** Data in this exercise follows **

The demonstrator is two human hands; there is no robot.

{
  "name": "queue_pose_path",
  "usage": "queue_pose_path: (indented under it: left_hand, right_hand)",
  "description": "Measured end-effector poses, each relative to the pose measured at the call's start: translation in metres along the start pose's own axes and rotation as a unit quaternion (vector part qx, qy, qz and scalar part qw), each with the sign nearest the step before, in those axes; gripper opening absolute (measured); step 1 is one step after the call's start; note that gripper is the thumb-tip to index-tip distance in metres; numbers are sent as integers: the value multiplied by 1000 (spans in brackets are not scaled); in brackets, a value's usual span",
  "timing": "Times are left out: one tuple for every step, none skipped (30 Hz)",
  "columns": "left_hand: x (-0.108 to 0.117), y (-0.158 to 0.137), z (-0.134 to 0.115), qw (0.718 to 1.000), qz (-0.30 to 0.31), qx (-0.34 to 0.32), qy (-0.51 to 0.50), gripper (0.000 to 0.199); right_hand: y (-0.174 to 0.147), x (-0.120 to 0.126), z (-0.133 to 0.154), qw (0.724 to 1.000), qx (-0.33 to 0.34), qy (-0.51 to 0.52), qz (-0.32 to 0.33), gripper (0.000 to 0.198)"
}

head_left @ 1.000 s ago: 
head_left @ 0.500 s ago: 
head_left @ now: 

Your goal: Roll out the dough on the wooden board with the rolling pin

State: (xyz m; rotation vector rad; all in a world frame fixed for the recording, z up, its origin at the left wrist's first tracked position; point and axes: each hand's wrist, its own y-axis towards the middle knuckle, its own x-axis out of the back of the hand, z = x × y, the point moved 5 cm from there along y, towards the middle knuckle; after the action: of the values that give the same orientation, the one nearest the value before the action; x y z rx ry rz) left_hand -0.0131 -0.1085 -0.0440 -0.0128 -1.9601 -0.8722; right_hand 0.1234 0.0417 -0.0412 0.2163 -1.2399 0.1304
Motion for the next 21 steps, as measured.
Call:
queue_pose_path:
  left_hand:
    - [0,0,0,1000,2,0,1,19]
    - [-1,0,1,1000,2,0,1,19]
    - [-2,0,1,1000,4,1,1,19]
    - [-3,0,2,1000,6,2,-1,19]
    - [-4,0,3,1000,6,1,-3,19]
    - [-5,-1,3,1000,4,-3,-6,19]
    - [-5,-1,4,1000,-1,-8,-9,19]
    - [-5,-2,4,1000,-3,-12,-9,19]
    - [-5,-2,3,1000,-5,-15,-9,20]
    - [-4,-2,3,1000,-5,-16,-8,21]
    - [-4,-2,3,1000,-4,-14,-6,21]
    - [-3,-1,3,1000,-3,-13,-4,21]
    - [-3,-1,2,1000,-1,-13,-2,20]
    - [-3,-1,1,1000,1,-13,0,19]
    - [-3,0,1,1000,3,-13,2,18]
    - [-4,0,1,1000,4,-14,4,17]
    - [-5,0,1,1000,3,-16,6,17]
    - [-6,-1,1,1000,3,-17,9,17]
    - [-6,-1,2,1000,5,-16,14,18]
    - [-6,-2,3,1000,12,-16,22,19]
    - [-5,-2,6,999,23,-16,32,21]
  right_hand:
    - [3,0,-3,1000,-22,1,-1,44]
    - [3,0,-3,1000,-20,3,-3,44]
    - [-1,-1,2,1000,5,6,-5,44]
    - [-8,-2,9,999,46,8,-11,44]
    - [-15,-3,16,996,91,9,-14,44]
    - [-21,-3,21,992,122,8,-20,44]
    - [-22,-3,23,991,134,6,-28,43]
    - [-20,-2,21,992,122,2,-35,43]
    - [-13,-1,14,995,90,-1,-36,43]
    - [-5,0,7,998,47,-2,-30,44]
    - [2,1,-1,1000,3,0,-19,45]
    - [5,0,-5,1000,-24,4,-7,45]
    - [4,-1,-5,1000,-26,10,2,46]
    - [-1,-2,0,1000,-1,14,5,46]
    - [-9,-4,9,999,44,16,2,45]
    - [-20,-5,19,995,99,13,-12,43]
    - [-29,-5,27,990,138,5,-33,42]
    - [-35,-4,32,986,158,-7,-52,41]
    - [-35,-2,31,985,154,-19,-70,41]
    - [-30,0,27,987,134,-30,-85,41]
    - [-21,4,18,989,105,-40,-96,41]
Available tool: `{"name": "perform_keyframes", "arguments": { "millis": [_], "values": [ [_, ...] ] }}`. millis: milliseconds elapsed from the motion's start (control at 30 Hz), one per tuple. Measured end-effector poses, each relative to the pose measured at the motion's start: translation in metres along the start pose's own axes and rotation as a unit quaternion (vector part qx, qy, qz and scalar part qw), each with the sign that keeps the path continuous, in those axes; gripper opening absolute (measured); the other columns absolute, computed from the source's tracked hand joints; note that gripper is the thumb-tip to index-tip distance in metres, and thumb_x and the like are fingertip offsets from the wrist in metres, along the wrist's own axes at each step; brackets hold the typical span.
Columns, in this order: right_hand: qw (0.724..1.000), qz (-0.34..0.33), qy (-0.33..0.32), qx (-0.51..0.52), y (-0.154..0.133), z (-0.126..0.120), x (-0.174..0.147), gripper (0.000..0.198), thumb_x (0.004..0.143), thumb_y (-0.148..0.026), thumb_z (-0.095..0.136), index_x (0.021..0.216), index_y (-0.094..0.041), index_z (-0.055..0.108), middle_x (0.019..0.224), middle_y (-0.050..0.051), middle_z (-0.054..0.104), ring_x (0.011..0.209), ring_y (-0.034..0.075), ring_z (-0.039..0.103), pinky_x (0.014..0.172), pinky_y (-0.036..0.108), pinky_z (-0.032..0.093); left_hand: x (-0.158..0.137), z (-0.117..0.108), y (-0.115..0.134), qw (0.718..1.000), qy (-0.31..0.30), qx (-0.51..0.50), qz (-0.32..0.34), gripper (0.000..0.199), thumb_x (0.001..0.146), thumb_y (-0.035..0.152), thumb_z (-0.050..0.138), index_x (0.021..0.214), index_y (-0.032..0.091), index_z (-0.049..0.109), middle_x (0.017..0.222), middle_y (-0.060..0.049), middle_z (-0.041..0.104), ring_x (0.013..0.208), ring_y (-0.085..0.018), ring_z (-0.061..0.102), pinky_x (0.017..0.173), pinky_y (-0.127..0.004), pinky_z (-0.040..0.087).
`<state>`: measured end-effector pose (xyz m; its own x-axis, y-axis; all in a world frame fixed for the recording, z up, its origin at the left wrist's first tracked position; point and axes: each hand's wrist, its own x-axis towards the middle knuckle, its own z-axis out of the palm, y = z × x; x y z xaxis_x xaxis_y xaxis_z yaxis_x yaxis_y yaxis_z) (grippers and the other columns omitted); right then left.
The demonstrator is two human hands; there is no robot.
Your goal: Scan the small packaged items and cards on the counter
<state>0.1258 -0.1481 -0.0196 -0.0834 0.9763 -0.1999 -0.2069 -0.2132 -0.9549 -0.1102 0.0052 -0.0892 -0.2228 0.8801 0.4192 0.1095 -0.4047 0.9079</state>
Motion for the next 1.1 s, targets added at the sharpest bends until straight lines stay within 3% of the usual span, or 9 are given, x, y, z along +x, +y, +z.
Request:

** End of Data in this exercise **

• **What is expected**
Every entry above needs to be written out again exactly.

• **Result for this exercise**
The demonstrator is two human hands; there is no robot.

{
  "name": "queue_pose_path",
  "usage": "queue_pose_path: (indented under it: left_hand, right_hand)",
  "description": "Measured end-effector poses, each relative to the pose measured at the call's start: translation in metres along the start pose's own axes and rotation as a unit quaternion (vector part qx, qy, qz and scalar part qw), each with the sign nearest the step before, in those axes; gripper opening absolute (measured); step 1 is one step after the call's start; note that gripper is the thumb-tip to index-tip distance in metres; numbers are sent as integers: the value multiplied by 1000 (spans in brackets are not scaled); in brackets, a value's usual span",
  "timing": "Times are left out: one tuple for every step, none skipped (30 Hz)",
  "columns": "left_hand: x (-0.108 to 0.117), y (-0.158 to 0.137), z (-0.134 to 0.115), qw (0.718 to 1.000), qz (-0.30 to 0.31), qx (-0.34 to 0.32), qy (-0.51 to 0.50), gripper (0.000 to 0.199); right_hand: y (-0.174 to 0.147), x (-0.120 to 0.126), z (-0.133 to 0.154), qw (0.724 to 1.000), qx (-0.33 to 0.34), qy (-0.51 to 0.52), qz (-0.32 to 0.33), gripper (0.000 to 0.198)"
}

head_left @ 1.000 s ago: 
head_left @ 0.500 s ago: 
head_left @ now: 

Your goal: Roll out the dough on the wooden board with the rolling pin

State: (xyz m; rotation vector rad; all in a world frame fixed for the recording, z up, its origin at the left wrist's first tracked position; point and axes: each hand's wrist, its own y-axis towards the middle knuckle, its own x-axis out of the back of the hand, z = x × y, the point moved 5 cm from there along y, towards the middle knuckle; after the action: of the values that give the same orientation, the one nearest the value before the action; x y z rx ry rz) left_hand -0.0131 -0.1085 -0.0440 -0.0128 -1.9601 -0.8722; right_hand 0.1234 0.0417 -0.0412 0.2163 -1.2399 0.1304
Motion for the next 21 steps, as measured.
Call:
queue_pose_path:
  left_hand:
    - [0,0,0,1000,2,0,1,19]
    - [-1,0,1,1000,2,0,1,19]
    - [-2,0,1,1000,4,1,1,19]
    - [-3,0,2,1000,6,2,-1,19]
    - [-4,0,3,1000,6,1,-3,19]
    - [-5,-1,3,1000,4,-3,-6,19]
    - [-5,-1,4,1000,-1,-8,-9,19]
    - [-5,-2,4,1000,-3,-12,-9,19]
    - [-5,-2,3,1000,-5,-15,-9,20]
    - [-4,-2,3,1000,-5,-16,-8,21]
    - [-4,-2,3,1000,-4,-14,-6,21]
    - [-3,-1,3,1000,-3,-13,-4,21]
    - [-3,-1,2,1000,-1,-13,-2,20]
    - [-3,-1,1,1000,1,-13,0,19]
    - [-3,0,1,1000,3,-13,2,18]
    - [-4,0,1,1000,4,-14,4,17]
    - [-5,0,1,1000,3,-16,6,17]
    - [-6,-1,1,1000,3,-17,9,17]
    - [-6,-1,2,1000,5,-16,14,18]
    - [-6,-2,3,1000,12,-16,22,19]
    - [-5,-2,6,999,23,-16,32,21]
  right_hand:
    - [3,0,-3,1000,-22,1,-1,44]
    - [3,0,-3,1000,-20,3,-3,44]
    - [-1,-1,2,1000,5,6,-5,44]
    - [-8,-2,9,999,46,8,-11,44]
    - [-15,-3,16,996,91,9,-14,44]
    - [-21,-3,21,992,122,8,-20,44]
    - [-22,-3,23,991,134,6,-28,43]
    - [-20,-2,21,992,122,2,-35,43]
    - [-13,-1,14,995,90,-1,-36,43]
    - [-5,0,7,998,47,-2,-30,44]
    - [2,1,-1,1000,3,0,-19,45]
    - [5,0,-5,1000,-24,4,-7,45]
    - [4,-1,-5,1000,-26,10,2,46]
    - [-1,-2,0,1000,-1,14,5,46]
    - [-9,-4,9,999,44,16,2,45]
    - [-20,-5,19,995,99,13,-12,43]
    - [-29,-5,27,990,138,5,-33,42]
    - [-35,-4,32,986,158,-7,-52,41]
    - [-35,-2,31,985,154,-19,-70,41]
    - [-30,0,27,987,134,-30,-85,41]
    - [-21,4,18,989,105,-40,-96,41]
Available tool: `{"name": "perform_keyframes", "arguments": { "millis": [_], "values": [ [_, ...] ] }}`. millis: milliseconds elapsed from the motion's start (control at 30 Hz), one per tuple. Measured end-effector poses, each relative to the pose measured at the motion's start: translation in metres along the start pose's own axes and rotation as a unit quaternion (vector part qx, qy, qz and scalar part qw), each with the sign that keeps the path continuous, in those axes; gripper opening absolute (measured); the other columns absolute, computed from the source's tracked hand joints; note that gripper is the thumb-tip to index-tip distance in metres, and thumb_x and the like are fingertip offsets from the wrist in metres, along the wrist's own axes at each step; brackets hold the typical span.
Columns, in this order: right_hand: qw (0.724..1.000), qz (-0.34..0.33), qy (-0.33..0.32), qx (-0.51..0.52), y (-0.154..0.133), z (-0.126..0.120), x (-0.174..0.147), gripper (0.000..0.198), thumb_x (0.004..0.143), thumb_y (-0.148..0.026), thumb_z (-0.095..0.136), index_x (0.021..0.216), index_y (-0.094..0.041), index_z (-0.055..0.108), middle_x (0.019..0.224), middle_y (-0.050..0.051), middle_z (-0.054..0.104), ring_x (0.011..0.209), ring_y (-0.034..0.075), ring_z (-0.039..0.103), pinky_x (0.014..0.172), pinky_y (-0.036..0.108), pinky_z (-0.032..0.093); left_hand: x (-0.158..0.137), z (-0.117..0.108), y (-0.115..0.134), qw (0.718..1.000), qy (-0.31..0.30), qx (-0.51..0.50), qz (-0.32..0.34), gripper (0.000..0.199), thumb_x (0.001..0.146), thumb_y (-0.035..0.152), thumb_z (-0.050..0.138), index_x (0.021..0.214), index_y (-0.032..0.091), index_z (-0.049..0.109), middle_x (0.017..0.222), middle_y (-0.060..0.049), middle_z (-0.041..0.104), ring_x (0.013..0.208), ring_y (-0.085..0.018), ring_z (-0.061..0.102), pinky_x (0.017..0.173), pinky_y (-0.127..0.004), pinky_z (-0.040..0.087).
`<state>`: measured end-effector pose (xyz m; its own x-axis, y-axis; all in a world frame fixed for the recording, z up, its origin at the left wrist's first tracked position; point and axes: each hand's wrist, its own x-axis towards the middle knuckle, its own z-axis out of the palm, y = z × x; x y z xaxis_x xaxis_y xaxis_z yaxis_x yaxis_y yaxis_z) (grippers and the other columns omitted); right then left.
The demonstrator is two human hands; there is no robot.
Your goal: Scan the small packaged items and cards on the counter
<state>0.1258 -0.1481 -0.0196 -0.0834 0.9763 -0.1999 -0.2069 -0.2132 -0.9549 -0.1102 0.0052 -0.0892 -0.2228 0.8801 0.4192 0.1095 -0.4047 0.9079</state>
Motion for the next 1.1 s, targets added at the sharpest bends until straight lines stay within 3% of the usual span, or 9 are given, x, y, z along +x, +y, +z.
Request:

No more work remains in this exercise.